= Shroug =

Iraqi Shia Arab social group

Shroug (Arabic: الشروق; Iraqi Arabic: الشروگ; lit. "easterners") is a term in Iraq used to describe a Shia Arab social group from southern Iraq. The term “Shroug” has historically been used by native Baghdadis to refer to Shia tribes that migrated from southern Iraq and later settled in eastern Baghdad, particularly in the area formerly known as Al‑Thawra District, which is today called Sadr City. Native residents of Baghdad often viewed the arrival of these tribes with disapproval, as they perceived them to be less urbanized and more strongly characterized by tribal and rural social structures.

== History ==
The term Shroug was used by the Sunni tribes of the Middle Euphrates to refer to the Shia tribes around Amara District. Shroug literally meant "easterners" and was sometimes used as a slur. Later, the term expanded to include all of southern Iraq. The Sunni tribes of the Middle Euphrates boasted that they are more civilized than the Shroug who were open to influence from iran.
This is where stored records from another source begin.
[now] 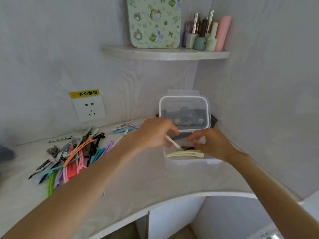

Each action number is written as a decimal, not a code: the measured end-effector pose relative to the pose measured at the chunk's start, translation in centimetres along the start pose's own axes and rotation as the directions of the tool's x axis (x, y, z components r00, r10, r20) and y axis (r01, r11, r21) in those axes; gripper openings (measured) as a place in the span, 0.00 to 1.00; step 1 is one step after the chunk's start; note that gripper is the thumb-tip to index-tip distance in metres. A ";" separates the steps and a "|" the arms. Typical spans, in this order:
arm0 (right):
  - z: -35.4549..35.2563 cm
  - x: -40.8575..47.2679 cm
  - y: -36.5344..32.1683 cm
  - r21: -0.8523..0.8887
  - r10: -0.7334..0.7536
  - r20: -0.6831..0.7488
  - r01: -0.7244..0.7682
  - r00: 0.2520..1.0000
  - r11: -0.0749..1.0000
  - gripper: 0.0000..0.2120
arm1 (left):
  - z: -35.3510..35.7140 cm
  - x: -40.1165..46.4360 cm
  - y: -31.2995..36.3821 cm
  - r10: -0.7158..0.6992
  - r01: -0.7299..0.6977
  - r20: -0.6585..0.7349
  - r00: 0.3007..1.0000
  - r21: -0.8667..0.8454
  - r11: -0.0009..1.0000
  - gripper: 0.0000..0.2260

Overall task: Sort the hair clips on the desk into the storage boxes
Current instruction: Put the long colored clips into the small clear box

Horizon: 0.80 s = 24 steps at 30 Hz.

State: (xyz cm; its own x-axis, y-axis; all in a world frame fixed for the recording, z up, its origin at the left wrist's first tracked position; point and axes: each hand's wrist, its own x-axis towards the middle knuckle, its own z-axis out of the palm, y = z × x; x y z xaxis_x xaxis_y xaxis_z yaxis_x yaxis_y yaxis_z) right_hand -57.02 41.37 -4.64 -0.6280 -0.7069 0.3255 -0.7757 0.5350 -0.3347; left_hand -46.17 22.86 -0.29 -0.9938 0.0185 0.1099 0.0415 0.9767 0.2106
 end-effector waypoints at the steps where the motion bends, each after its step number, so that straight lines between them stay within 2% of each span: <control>1: -0.1 0.2 0.1 0.001 0.025 0.022 -0.025 0.999 1.000 0.07 | -0.2 -0.5 -0.1 -0.015 0.015 -0.022 1.000 -0.025 1.000 0.18; 3: -0.5 0.5 -0.1 0.034 0.057 0.056 -0.059 0.997 0.998 0.07 | -0.6 -1.8 -0.2 -0.050 0.042 -0.056 0.997 -0.123 0.992 0.15; 5: -1.2 0.2 -1.0 0.151 0.053 0.048 -0.060 0.997 0.987 0.07 | -0.8 -3.7 0.0 -0.057 0.037 -0.103 0.993 -0.183 0.982 0.12; 8: -1.3 -0.9 -3.1 0.327 0.081 -0.011 -0.073 0.997 0.942 0.06 | -0.2 -6.2 0.6 -0.021 0.014 -0.048 0.999 -0.129 0.992 0.11; 11: 0.7 -2.1 -4.4 0.239 0.182 -0.103 -0.153 0.978 0.959 0.09 | 1.2 -7.6 0.4 0.018 -0.016 0.013 1.000 -0.090 0.996 0.12; 13: 1.6 -2.6 -5.6 0.201 0.213 -0.187 -0.175 0.959 0.964 0.08 | 1.3 -8.5 0.0 0.014 -0.017 -0.033 0.999 -0.092 0.996 0.13; 15: 1.8 -2.8 -7.1 0.278 0.217 -0.245 -0.146 0.945 0.950 0.06 | 1.1 -9.7 -0.6 -0.013 0.001 -0.096 0.995 -0.124 0.992 0.15; 17: 1.7 -2.9 -9.0 0.288 0.182 -0.323 -0.087 0.929 0.954 0.06 | 0.6 -11.4 -2.4 -0.093 0.052 -0.197 0.976 -0.205 0.977 0.16; 19: 1.9 -2.9 -11.3 0.195 0.065 -0.411 0.018 0.909 0.981 0.07 | 0.1 -13.7 -5.3 -0.244 0.165 -0.278 0.929 -0.278 0.946 0.15; 21: 3.3 -2.9 -14.1 0.154 -0.064 -0.346 0.124 0.936 0.980 0.09 | 0.6 -15.9 -9.0 -0.403 0.356 -0.300 0.865 -0.200 0.913 0.12; 23: 6.3 -2.6 -16.9 0.176 -0.164 -0.138 0.187 0.977 0.966 0.14 | 1.8 -18.0 -11.7 -0.548 0.544 -0.330 0.769 -0.111 0.831 0.12; 24: 7.9 -2.5 -18.0 0.179 -0.198 -0.030 0.200 0.980 0.963 0.17 | 2.7 -18.4 -12.6 -0.576 0.580 -0.363 0.733 -0.109 0.807 0.15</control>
State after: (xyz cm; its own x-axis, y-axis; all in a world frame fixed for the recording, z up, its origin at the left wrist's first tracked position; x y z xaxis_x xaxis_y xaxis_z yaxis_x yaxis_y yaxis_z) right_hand -40.98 29.81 -6.42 -0.4636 -0.7845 0.4120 -0.8618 0.2913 -0.4152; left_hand -28.72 10.84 -7.57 -0.7144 -0.6265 0.3116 -0.5321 0.7756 0.3396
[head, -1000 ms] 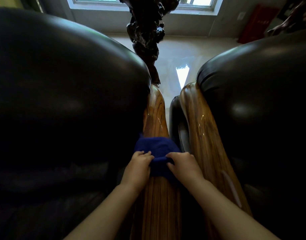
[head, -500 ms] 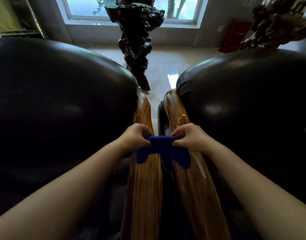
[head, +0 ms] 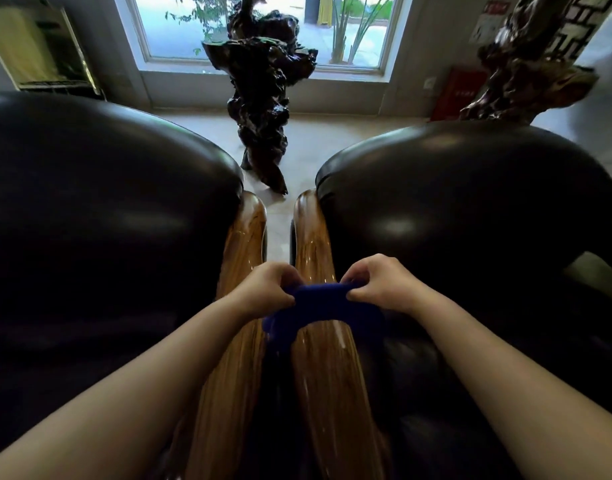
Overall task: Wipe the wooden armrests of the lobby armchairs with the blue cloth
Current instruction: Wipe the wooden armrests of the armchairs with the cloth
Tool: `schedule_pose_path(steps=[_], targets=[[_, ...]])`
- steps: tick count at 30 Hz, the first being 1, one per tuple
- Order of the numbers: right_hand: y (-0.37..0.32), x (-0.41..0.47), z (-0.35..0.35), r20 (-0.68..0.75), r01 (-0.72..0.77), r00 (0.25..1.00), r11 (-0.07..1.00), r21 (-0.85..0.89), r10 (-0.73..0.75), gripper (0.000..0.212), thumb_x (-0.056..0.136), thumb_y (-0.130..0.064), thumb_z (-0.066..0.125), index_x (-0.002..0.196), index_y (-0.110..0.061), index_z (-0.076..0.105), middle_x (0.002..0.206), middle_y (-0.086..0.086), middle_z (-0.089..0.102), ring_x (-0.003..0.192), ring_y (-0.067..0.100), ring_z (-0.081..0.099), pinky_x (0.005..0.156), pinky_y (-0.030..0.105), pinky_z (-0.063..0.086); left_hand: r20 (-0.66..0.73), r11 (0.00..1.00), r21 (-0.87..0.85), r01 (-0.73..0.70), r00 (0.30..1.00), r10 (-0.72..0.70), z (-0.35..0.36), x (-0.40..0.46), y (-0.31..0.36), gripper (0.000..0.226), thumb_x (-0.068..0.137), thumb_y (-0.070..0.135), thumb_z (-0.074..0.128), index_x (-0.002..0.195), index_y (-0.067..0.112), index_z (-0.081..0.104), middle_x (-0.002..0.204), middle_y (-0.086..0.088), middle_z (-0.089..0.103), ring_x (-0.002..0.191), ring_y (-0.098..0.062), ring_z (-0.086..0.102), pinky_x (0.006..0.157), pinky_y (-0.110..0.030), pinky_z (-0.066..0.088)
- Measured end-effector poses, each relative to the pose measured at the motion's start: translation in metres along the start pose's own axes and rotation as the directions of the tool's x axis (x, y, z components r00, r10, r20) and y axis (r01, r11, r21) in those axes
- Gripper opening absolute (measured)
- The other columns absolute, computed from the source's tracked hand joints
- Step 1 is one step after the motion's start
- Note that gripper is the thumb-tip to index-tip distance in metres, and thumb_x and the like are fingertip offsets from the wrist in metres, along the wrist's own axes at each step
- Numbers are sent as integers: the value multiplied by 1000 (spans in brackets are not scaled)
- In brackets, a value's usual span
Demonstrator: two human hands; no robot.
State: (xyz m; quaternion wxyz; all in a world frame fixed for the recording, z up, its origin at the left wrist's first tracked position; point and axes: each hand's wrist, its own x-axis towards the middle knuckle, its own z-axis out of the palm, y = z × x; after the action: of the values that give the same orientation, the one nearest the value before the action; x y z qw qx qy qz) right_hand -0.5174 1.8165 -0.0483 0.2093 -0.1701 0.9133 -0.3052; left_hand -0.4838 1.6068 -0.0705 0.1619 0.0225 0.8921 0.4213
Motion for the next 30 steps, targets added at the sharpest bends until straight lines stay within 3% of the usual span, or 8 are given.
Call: schedule_pose_path(steps=[4,9,12,13,15,18,21,30], targets=[[40,-18,13,-15,25,1000,999,25,-25,20,78,-15,68,95,-25,66,93,-8,63,87,7,60,68,19,48,-67,997,71,-18,997,23,47,-7,4,25,78,4,63,96,21,62,94,6,62,88,-6,60,66,-18,48],[103,-24,64,-31,28,999,1000,-13,-28,19,78,-17,67,88,-33,62,83,-16,56,79,1,57,62,13,41,-65,987,147,-71,995,82,114,-10,-23,22,81,7,62,95,23,61,95,12,59,94,-7,60,76,-21,50],[145,-26,113,-52,12,999,1000,23,-10,28,80,-21,65,105,-32,60,101,-15,59,100,9,59,76,16,44,-65,968,236,-84,993,102,154,-6,-58,28,82,14,60,108,26,59,108,12,59,110,-7,53,93,-25,47],[160,-28,133,-67,-8,998,1000,6,8,39,83,-26,62,121,-30,54,121,-11,55,119,14,50,92,22,42,-105,968,244,-66,990,94,168,-6,-71,39,83,17,59,121,27,52,125,9,55,123,-8,46,105,-28,40],[183,-35,169,-150,-53,988,996,-69,42,59,92,-39,46,144,-29,21,153,-10,17,143,13,8,113,35,16,-257,967,254,-3,964,71,196,-8,-93,60,88,28,52,141,31,24,153,11,22,144,-6,11,116,-30,15],[199,-38,217,-210,-109,974,990,-94,87,64,94,-48,22,138,-35,-22,149,-15,-28,135,1,-29,114,37,-8,-361,945,312,96,932,24,239,-10,-117,61,93,44,22,139,34,-17,153,13,-21,137,2,-27,116,-32,-8],[201,-28,251,-284,-176,948,981,-81,146,68,92,-52,16,133,-33,-34,146,-10,-36,137,7,-29,116,39,-7,-379,938,305,163,925,-37,277,-2,-135,59,86,48,3,135,32,-27,148,12,-33,135,0,-32,117,-36,-11],[199,26,242,-454,-101,887,995,-22,80,67,88,-50,19,141,-24,-13,153,-2,-10,143,12,-5,117,38,16,-562,954,201,222,824,-74,279,47,-136,62,91,37,20,142,21,-10,154,1,-10,144,-18,-6,117,-47,5]])
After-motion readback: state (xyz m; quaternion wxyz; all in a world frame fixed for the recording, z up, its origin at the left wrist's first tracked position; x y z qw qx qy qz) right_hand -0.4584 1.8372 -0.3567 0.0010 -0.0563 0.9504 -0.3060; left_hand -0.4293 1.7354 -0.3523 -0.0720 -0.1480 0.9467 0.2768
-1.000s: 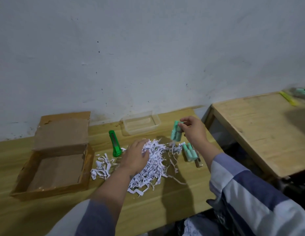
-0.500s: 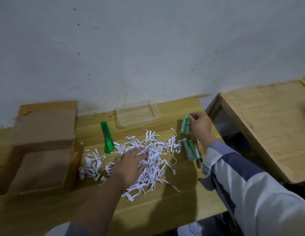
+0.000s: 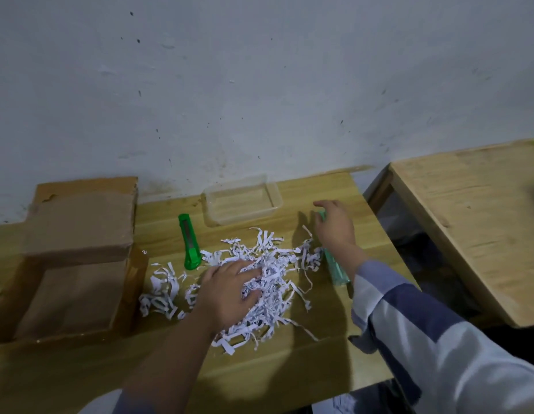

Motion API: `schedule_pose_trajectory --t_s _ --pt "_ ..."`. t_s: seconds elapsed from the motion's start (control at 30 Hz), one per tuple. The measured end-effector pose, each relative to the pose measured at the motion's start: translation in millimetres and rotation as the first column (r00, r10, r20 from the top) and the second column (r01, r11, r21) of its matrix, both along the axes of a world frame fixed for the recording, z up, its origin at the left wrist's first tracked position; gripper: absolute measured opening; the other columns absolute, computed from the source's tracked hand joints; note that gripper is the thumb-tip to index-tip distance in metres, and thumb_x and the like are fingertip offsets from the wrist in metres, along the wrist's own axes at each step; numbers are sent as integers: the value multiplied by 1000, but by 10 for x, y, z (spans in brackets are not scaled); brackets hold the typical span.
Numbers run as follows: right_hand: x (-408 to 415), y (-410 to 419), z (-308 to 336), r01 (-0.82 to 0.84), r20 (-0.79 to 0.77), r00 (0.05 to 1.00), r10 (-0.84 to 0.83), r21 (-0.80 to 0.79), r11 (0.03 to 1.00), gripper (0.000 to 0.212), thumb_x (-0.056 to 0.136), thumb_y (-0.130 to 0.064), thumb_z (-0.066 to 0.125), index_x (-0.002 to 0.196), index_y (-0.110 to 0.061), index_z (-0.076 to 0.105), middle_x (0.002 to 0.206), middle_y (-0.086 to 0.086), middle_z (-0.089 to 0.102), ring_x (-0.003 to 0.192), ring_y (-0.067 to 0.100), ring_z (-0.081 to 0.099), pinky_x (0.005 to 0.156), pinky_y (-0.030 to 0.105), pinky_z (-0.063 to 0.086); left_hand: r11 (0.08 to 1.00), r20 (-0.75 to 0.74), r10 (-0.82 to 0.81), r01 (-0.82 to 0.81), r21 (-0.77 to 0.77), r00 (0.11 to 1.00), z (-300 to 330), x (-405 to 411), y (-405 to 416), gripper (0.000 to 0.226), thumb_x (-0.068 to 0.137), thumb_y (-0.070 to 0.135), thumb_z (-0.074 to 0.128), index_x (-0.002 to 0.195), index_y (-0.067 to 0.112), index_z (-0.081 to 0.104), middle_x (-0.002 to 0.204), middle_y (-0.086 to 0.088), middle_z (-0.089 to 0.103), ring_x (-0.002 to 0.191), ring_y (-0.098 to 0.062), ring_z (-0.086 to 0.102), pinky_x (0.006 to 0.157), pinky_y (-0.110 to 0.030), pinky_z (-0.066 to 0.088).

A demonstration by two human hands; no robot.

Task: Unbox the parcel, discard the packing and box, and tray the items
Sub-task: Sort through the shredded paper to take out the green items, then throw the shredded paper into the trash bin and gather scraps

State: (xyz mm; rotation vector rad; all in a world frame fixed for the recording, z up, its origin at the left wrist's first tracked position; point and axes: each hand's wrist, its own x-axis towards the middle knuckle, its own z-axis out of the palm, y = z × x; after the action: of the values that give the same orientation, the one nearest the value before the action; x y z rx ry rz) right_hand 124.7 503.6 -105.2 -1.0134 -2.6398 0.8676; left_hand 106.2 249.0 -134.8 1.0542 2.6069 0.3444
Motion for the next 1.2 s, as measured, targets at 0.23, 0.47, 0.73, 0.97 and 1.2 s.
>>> schedule_pose_trajectory --t_s 0.23,0.47,0.73,0.97,1.2 --pt "200 -632 73 -443 241 872 426 19 896 44 103 -31 27 136 -9 45 142 17 45 135 31 34 115 39 22 990 -66 128 -123 68 990 150 -173 -215 73 75 77 16 140 48 32 152 11 31 143 -15 21 115 -49 5" --pt "436 -1004 -243 -397 206 882 423 -157 904 62 96 -57 9 149 -27 21 160 10 15 149 28 -4 120 49 -6 936 123 353 -347 -67 928 -63 -106 -745 94 58 95 8 143 54 17 161 8 0 147 -31 -7 116 -56 -2" --pt "857 -1261 -110 -572 128 764 633 -319 755 114 63 -72 66 142 -54 -13 147 -4 -31 134 20 -32 116 50 -5 996 142 36 -46 71 989 5 146 -882 112 62 93 43 146 46 -15 156 18 -22 144 -8 -11 118 -42 0" --pt "471 -1086 -382 -717 198 682 704 -10 697 123 52 -82 62 143 -50 -15 149 5 -39 138 32 -37 111 54 -14 997 -25 -46 44 -56 999 -157 -63 -678 128 51 97 37 146 35 -21 152 14 -34 143 -11 -24 118 -43 -10" --pt "291 -1115 -604 -691 26 722 691 42 721 87 66 -68 54 143 -32 35 145 7 42 141 30 27 117 52 18 993 59 31 -38 114 998 -210 -298 -562 115 53 91 51 149 38 18 157 4 24 145 -16 20 119 -38 18"
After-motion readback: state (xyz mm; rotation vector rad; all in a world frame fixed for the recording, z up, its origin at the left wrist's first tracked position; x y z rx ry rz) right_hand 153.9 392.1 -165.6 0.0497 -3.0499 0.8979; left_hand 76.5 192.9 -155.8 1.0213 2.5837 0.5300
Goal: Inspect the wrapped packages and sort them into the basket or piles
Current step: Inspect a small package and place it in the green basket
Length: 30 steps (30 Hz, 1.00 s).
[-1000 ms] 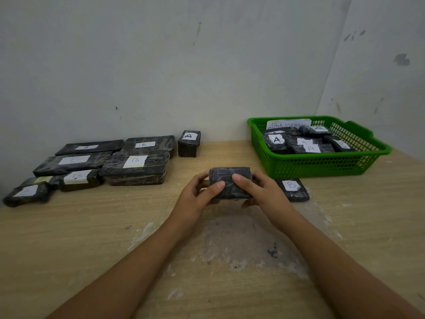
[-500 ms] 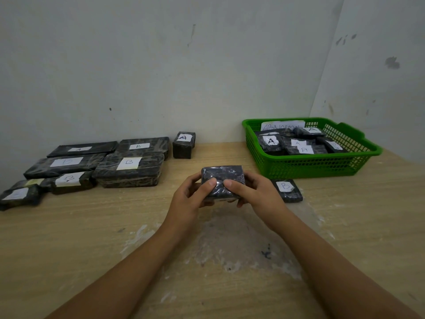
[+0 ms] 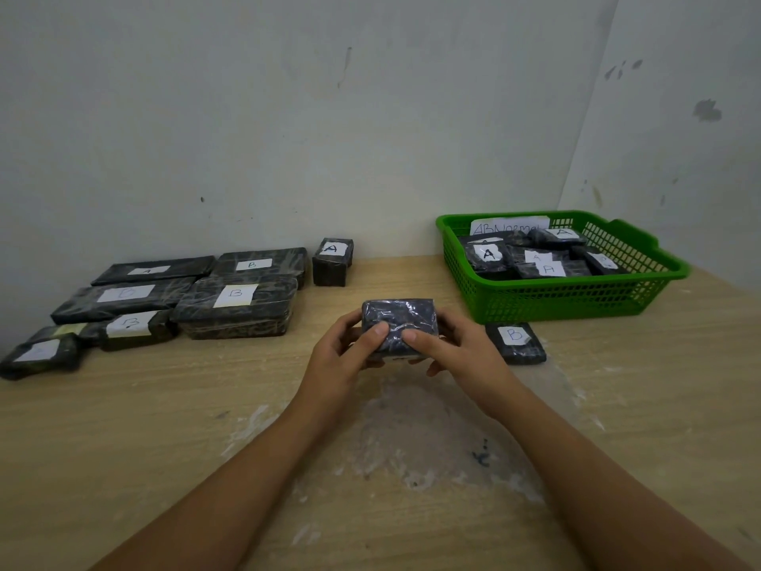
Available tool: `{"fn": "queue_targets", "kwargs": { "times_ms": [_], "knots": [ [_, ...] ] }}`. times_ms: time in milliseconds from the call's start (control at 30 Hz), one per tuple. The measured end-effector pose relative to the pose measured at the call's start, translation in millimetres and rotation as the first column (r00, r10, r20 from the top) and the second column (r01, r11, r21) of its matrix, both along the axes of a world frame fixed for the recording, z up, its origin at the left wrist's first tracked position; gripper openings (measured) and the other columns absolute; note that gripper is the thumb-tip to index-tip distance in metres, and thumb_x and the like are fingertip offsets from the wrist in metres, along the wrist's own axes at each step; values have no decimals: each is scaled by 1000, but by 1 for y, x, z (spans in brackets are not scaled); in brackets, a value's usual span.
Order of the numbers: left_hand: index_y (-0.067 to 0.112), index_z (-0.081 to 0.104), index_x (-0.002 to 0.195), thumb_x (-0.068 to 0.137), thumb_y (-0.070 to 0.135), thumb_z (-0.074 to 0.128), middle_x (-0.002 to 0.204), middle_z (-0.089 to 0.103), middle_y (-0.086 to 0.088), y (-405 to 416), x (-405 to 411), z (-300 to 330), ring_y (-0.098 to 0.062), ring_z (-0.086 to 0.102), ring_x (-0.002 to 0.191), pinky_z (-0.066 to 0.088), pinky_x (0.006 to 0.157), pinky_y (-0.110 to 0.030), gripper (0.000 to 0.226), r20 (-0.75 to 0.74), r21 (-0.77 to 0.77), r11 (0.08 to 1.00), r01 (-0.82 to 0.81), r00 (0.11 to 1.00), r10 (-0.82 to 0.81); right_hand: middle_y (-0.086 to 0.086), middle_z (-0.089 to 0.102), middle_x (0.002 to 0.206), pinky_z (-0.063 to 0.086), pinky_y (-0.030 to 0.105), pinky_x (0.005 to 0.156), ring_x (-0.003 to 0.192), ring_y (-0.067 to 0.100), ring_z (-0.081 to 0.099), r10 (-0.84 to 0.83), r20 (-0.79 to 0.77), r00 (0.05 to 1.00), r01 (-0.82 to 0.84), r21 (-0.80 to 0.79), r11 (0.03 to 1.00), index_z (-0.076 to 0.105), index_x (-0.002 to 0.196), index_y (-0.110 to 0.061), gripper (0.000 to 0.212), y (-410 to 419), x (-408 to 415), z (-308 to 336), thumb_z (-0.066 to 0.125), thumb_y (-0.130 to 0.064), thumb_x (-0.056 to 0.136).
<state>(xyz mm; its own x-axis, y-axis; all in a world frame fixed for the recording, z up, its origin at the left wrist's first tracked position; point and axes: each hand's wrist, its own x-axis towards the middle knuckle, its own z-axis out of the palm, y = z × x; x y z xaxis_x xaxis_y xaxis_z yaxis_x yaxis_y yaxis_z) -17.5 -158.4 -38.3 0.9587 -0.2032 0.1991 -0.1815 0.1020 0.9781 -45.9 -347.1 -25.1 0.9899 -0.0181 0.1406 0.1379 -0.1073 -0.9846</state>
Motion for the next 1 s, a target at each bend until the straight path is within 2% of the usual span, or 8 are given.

The extreme poverty and social stigmatism of the Shroug later changed after Abdul-Karim Qasim came to power. Their number in 1958 was estimated at 100,000 people. The Qasim government built Al‑Thawra District which translate to the revolution district, named after the 14 July Revolution, and was called Sadam city during Sadam Hussein rule, after 2003 the district name was changed again and was called Sadr City as a complex where Shroug were settled. The Shroug later increased their social prominence as they began migrating from the countryside to the cities. Some Shroug also resided in the Marshes alongside the Marsh Arabs. Although the term Shroug initially referred to Amara District, it later was used to refer to Shia from southern and southeastern Iraq. Others claimed that the term Shroug had Mesopotamian origins, either from "Sharubak", meaning "the natives" in Sumerian, or from "Sherk", which occurred in the name of Sharrukin, which meant "just" or "righteous" in Akkadian.